Definition of Financial Terms
Finance is a broad field in business that contributes to the bigger part of any organization, company or a nation. It involves national and international systems of financing business and banking. With the general field of finance, it is divided in to three distinct groups. That is the financial institutions and markets, financial management and investment. Financial institutions and markets consist of an overview of the financial system and its components of policy makers, monetary systems, and financial markets (Ronald, Melicher & Norton, 2010). A financial institution collects funds from savers and issues them to other individuals or invests them in people or businesses that need cash.

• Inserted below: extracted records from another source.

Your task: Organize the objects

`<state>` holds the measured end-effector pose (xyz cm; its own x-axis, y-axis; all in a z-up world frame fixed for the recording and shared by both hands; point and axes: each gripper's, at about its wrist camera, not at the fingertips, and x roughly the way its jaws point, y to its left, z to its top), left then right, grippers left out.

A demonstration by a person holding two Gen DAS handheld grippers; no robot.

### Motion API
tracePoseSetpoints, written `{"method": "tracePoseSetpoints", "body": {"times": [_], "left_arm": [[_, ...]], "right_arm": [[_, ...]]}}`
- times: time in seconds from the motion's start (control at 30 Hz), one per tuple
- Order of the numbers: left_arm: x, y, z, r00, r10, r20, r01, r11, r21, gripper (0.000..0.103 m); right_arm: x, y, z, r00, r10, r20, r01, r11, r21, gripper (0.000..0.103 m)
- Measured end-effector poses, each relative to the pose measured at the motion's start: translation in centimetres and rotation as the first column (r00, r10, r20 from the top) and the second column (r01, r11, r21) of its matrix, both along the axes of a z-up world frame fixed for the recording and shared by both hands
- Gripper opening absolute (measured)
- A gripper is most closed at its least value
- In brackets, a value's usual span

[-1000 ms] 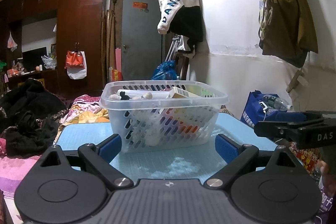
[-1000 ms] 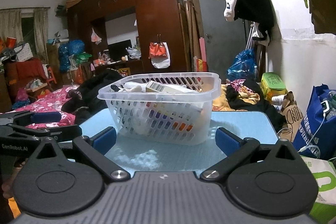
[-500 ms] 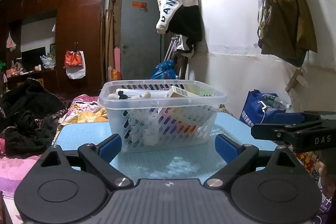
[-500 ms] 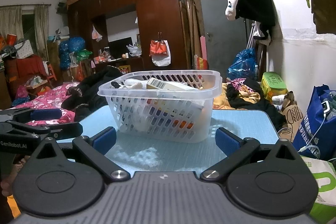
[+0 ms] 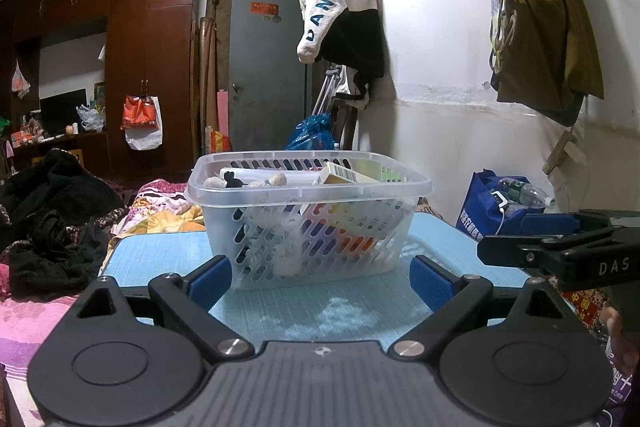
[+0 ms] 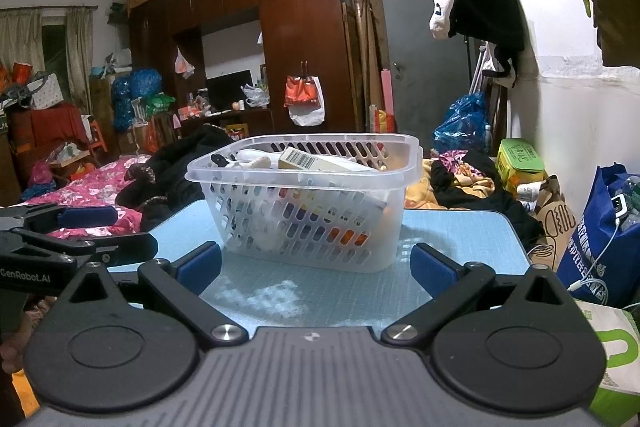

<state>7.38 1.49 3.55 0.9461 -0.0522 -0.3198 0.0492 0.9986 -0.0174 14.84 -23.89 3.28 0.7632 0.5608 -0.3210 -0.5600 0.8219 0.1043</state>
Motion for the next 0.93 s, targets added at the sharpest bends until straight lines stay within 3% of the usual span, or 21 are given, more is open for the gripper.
{"method": "tracePoseSetpoints", "body": {"times": [0.93], "left_arm": [[-0.3,-1.2,-0.5,1.0,-0.024,-0.002,0.024,0.998,0.053,0.097]], "right_arm": [[-0.1,0.3,-0.3,1.0,0.006,0.0,-0.006,1.0,-0.028,0.103]]}}
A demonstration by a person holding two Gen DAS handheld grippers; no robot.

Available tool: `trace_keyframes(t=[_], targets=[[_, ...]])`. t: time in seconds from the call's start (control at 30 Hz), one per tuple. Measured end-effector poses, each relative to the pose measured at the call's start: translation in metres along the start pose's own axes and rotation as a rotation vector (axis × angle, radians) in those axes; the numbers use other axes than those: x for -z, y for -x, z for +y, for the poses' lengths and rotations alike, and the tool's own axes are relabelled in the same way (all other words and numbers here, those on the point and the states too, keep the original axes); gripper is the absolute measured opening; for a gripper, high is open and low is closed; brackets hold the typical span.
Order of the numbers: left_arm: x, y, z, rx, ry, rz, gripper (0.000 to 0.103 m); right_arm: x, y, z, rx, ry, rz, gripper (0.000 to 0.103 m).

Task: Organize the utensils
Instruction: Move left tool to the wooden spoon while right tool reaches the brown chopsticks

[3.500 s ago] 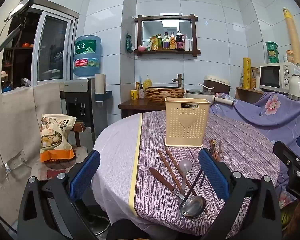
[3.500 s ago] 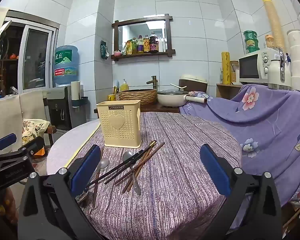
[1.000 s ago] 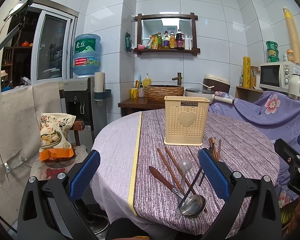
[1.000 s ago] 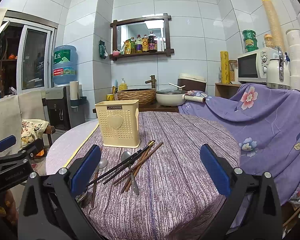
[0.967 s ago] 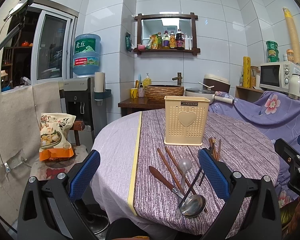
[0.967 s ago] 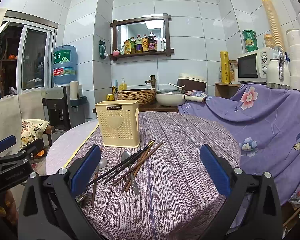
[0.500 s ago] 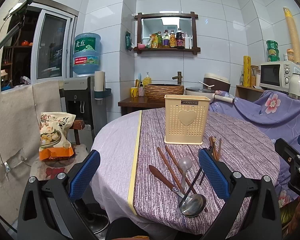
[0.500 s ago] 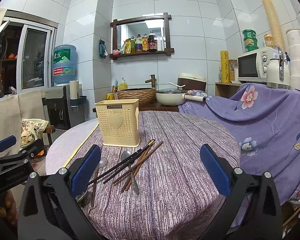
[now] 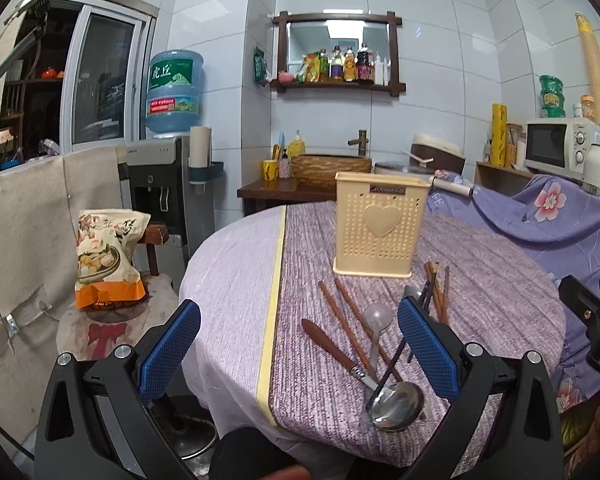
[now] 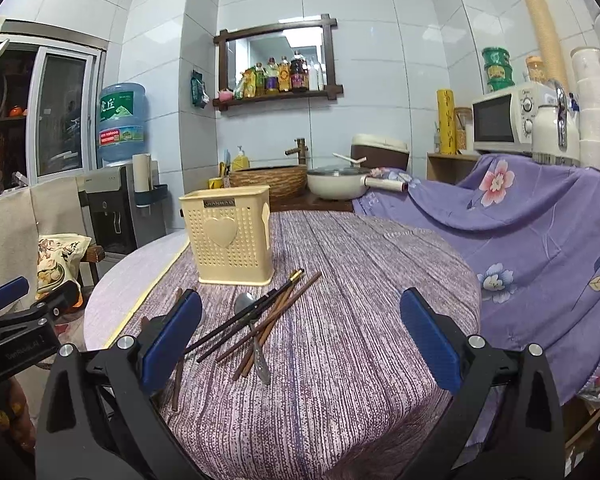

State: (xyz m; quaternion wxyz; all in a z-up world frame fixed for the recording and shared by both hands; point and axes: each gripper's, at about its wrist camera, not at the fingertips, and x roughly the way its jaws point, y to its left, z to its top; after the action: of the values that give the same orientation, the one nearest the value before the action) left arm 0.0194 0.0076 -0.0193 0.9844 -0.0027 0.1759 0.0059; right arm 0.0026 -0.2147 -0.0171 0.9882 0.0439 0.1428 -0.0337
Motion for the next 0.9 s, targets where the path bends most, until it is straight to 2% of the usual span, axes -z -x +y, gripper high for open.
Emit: trace_keyframes(t=[0.2,0.33,0.43,0.5,0.67,0.9], targets=[[0.006,-0.031,0.013,0.001,-0.008,0.124,0.097,0.004,-0.031,-0.005,0.007,0.029,0.099,0.098],[0.003,-0.048,0.021,0.0,-0.02,0.16,0.097,0.005,-0.058,-0.013,-0.002,0.009,0.184,0.098],[-0.002,-0.062,0.024,0.033,-0.016,0.201,0.095,0.003,-0.081,-0.018,-0.024,0.002,0.255,0.097],[-0.005,-0.074,0.023,0.052,-0.021,0.237,0.092,0.001,-0.093,-0.022,-0.046,-0.015,0.294,0.095],[-0.009,-0.101,0.017,0.121,-0.02,0.336,0.072,-0.006,-0.128,-0.03,-0.074,-0.052,0.385,0.082],[-0.005,-0.133,0.008,0.193,0.008,0.469,0.048,-0.019,-0.192,-0.032,-0.152,-0.116,0.526,0.057]])
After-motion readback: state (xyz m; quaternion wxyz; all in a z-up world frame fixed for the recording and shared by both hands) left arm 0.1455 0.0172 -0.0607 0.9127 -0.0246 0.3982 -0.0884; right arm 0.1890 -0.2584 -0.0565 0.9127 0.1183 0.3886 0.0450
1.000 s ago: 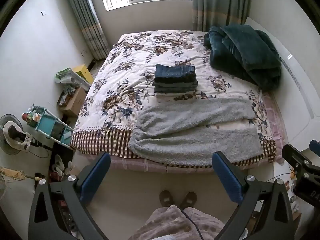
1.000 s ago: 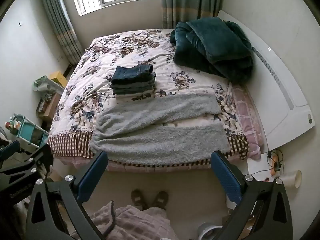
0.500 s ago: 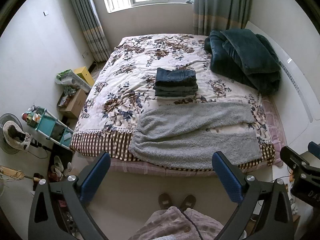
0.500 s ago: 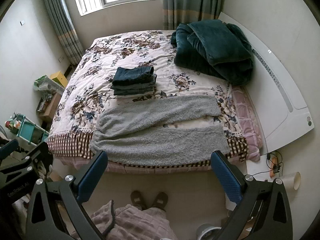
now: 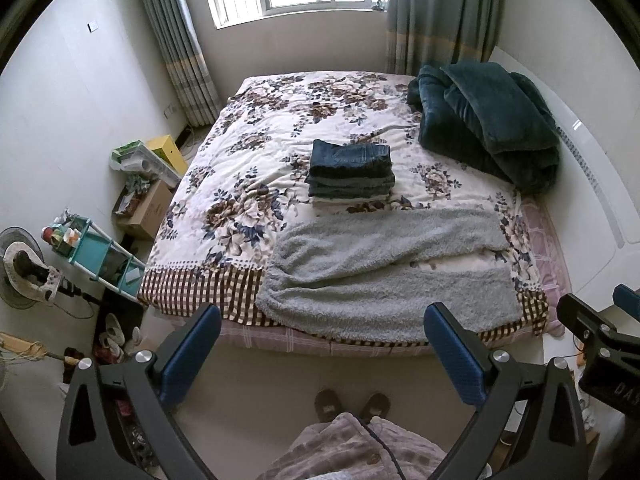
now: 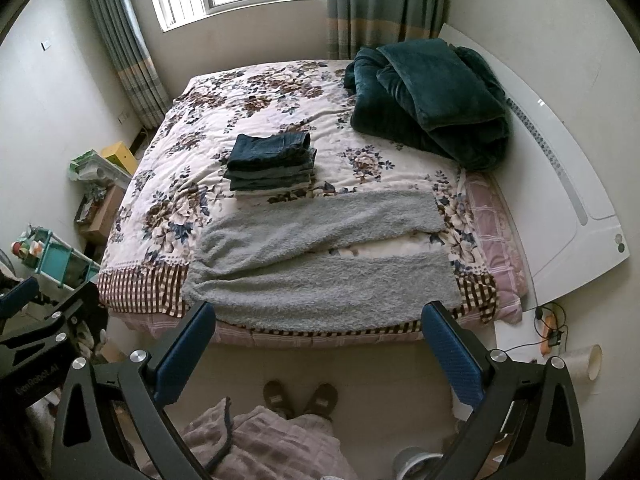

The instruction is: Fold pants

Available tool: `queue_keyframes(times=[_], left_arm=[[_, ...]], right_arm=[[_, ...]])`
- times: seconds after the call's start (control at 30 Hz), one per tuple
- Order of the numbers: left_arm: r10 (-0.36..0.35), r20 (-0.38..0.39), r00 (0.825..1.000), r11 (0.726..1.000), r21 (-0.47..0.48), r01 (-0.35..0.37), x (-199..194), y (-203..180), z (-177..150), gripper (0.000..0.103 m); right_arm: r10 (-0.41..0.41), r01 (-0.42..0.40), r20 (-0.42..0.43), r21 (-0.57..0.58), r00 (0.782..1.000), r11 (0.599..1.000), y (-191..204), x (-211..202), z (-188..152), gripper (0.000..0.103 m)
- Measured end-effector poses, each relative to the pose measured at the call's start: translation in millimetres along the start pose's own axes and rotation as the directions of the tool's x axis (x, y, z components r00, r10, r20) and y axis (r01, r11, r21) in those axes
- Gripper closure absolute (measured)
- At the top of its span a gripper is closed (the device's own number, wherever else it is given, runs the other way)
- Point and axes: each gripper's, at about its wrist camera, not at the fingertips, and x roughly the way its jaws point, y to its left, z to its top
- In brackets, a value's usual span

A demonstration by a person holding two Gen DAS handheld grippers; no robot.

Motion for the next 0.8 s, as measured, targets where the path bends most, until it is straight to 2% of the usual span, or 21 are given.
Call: queue_keyframes(times=[0.27,0.8], left_arm=[[-0.009,0.009,1.000,1.000,-0.011,0.009,-0.1,-6.2,20.4,0.000],[-0.013,0.018,1.000,1.000,-0.011,0.013,0.0,-1.3,17.1,0.000]], right_arm=[[-0.001,0.001,0.005,-0.001,1.000,1.000,1.3,-3.7,5.1,0.000],[0.001,-0.001,0.002,-0.004,1.000,1.000,3.9,-5.3,6.7,0.000]])
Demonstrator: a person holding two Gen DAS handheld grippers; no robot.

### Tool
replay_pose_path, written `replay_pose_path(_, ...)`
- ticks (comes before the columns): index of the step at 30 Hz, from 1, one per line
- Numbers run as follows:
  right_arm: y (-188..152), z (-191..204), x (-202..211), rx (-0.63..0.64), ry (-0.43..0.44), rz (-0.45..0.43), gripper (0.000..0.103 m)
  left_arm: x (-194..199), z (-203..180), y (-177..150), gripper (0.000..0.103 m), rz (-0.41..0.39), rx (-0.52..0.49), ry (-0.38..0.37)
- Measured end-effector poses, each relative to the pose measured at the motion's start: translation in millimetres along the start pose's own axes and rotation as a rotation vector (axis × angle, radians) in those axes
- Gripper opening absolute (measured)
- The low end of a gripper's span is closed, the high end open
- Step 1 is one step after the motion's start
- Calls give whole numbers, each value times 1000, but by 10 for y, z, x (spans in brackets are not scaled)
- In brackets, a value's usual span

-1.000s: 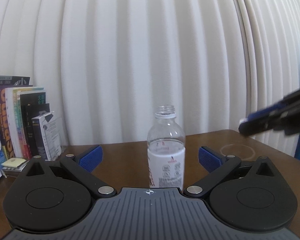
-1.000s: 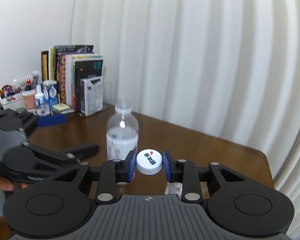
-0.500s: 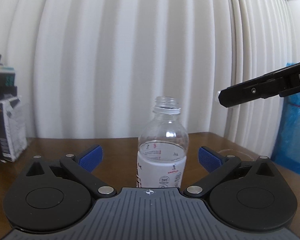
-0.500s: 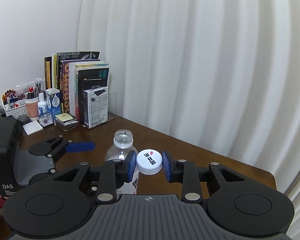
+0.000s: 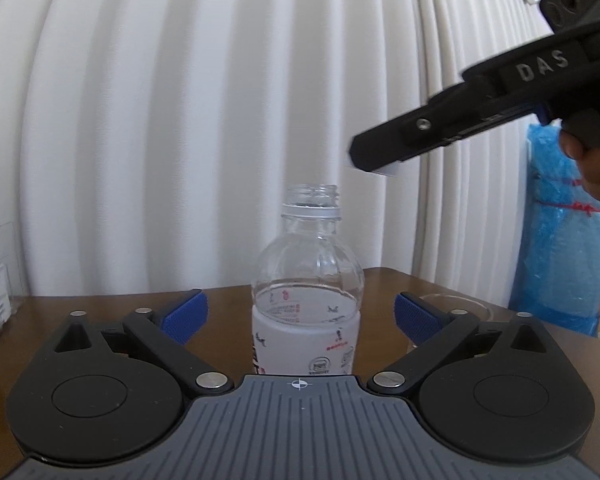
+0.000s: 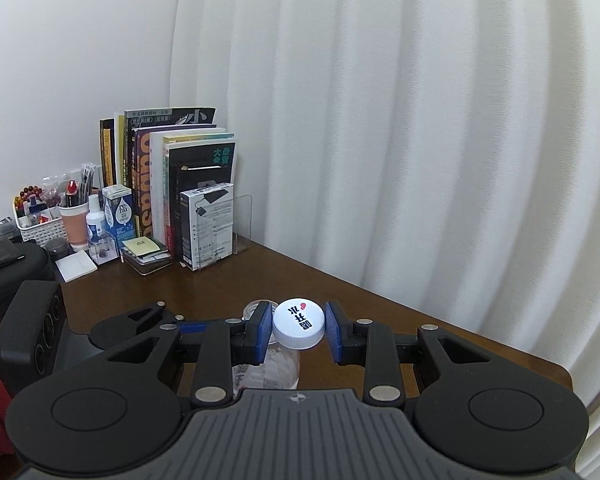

The financial management deals with how a business will manage its assets liabilities and equity to come up with goods and services in the business. The area of investment deals with individuals who invest in financial markets by using information from financial institutions to evaluate the various investments in securities. All this area is important in the identification of appropriate financial information before communicating to the managers and the decision makers. When an individual invest they normally expect a Return on Investment at the end of the stated period.
Return on investment
Return on investment is the total amount a company or a person Yield as a percentage of the total value of assets invested. It is calculated as income minus cost then multiple the results with cost of investment. This ratio helps express the total profit or loss on investment as a percentage of value invested.
Rate of Return
Rate of Return on the other hand is the discounting rate used in capital budgeting that makes the net present value equal to zero (Ben Best). It is normally used to rank the various projects to be undertaken and it appears in the cash flow as an expense.
A Cash Flow is the analysis of the essential movement of money in and out of business and it determines the business solvency. For a financial institution to make inform decisions and operate well, an efficient market should be available.
An Efficient Market is a market where security prices reflects all the information available and is in a position to adjust instantly to any new information in the market. In this efficient market, it comprises of a primary market and a secondary market for debt and equity securities.
A Primary Market is where they offering initials or origination of equity securities and debt. It is the only market, where the issuers of security directly benefit from the sale of the securities.
Secondary Market is a physical location or an electronic forum where equity securities and debts are traded. It facilitates the movement of beforehand issued securities from on hand investors to new investors. This market is divided into short term-money and long term-capital market categories.
Capital is the borrowed sum of money or equity with which the firm's assets are acquired, and its operations are funded. Financial capital is divided into three categories, equity capital, debt capital and specialty capital (Moyer, Joehnk & Koch, 2001). Equity capital also known as book value or stock is the value of assets minus liabilities.
Debt capital is the amount of money that an individual invest into a business with an understanding that it will be refund back at a future date to the lender. The period for the refund to be made is normally stated before the release of the debt capital and upon giving a security.
Security is the property, or good an individual gives to a financial institution where the money was borrowed, for example, giving out share as a security from a loan borrowed in a bank. Security can also be made upon an oversight of an identified risk in the business.
Risk can be defined as any threat that a company or an organization faces. When the security given represents the debt issued by a company or government it is called a bond. This allows them to borrow money from the bondholders.